The master key is the key used by threat actors to decrypt files that have been encrypted by the ransomware. The post was created on December 29, 2018 and states that the master key, which decrypts the private key, is “applicable to V1, V2 version” and that the poster is “waiting for security personnel to develop decryption tools.”

A free decryptor for Fileslocker ransomware was developed by Michael Gillespie, the creator of MalwareHunterTeams’s ID Ransomware – A tool that can be used to determine what ransomware variant has been used to encrypt files.

Interestingly, a new Christmas-themed version of Fileslocker ransomware was released in late December which encrypted files and changed the Desktop wallpaper to a Christmassy background. Additionally, the browser on an infected device was opened and the Pastebin decryption key was displayed.

In order for the free decryptor for Fileslocker ransomware to work, a victim must upload the ransomware note from the Desktop. The ransom note contains the encrypted decryption key, which is unlocked using the newly developed master key-based decryptor.

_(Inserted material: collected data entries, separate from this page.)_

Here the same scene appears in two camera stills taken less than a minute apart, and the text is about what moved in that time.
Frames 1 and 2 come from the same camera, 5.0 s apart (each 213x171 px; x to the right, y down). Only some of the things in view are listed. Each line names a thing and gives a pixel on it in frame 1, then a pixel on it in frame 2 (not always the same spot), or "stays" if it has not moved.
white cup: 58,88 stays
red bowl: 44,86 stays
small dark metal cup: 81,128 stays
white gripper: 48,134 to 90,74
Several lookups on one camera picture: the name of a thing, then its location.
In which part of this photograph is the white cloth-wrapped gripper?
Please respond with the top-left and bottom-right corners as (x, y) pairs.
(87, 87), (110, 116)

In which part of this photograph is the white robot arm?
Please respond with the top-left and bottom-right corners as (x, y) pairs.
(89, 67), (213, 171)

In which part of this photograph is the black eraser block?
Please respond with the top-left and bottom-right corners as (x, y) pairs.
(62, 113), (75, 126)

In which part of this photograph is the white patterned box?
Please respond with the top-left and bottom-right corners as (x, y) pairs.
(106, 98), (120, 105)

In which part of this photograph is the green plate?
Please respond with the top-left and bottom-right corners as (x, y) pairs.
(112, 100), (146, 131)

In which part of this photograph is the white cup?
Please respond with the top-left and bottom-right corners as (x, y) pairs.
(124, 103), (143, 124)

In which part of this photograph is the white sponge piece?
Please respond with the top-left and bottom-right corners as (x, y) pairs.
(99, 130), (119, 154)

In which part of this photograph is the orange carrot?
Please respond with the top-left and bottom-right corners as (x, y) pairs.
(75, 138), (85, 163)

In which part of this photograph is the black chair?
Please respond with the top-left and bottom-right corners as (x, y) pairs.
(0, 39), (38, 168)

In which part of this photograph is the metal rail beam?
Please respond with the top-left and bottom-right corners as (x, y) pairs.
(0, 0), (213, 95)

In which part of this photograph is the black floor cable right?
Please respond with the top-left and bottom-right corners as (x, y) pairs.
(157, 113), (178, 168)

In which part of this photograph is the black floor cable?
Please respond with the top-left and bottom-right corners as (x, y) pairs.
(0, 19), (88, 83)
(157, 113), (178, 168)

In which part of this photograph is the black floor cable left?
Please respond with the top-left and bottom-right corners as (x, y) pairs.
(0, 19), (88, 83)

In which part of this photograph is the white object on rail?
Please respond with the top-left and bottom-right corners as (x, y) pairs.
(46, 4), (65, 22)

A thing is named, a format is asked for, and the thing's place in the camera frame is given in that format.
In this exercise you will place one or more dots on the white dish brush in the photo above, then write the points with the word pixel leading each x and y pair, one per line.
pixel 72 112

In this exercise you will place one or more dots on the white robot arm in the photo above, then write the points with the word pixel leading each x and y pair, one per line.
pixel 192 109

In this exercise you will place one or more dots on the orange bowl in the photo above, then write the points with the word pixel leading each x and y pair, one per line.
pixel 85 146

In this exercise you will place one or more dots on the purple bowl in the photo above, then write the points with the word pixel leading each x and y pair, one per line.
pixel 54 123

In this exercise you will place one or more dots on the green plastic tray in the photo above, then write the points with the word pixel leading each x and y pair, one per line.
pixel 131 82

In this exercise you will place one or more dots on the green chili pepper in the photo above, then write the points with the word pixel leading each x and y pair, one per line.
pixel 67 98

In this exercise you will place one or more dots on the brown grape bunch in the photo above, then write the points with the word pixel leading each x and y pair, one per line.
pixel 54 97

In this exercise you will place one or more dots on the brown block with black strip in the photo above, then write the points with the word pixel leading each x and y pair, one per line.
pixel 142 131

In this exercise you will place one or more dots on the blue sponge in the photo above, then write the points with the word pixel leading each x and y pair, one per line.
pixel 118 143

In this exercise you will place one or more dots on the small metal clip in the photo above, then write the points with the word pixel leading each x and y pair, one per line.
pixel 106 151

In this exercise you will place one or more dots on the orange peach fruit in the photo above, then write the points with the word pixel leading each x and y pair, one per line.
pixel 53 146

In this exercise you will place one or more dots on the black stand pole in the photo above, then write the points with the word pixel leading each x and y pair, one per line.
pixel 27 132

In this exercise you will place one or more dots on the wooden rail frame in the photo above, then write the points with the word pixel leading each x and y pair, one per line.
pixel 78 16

Filerlocker ransomware is a ransomware-as-a-service offering that is usually distributed by affiliates who receive a cut of the profits from any ransom payments they generate from distributing the ransomware. What is not known is why the master key was released.

The Pastebin posting provides a clue. It ends with the phrase “The end is just the beginning,” which suggests that Fileslocker ransomware is no more and the group behind the ransomware is moving on to other projects. This is not uncommon. When ransomware variants are retired, the master keys are often released online. What the threat group moves onto next is anyone’s guess, but for now at least, any individuals who are infected with Fileslocker ransomware will be able to decrypt their files for free.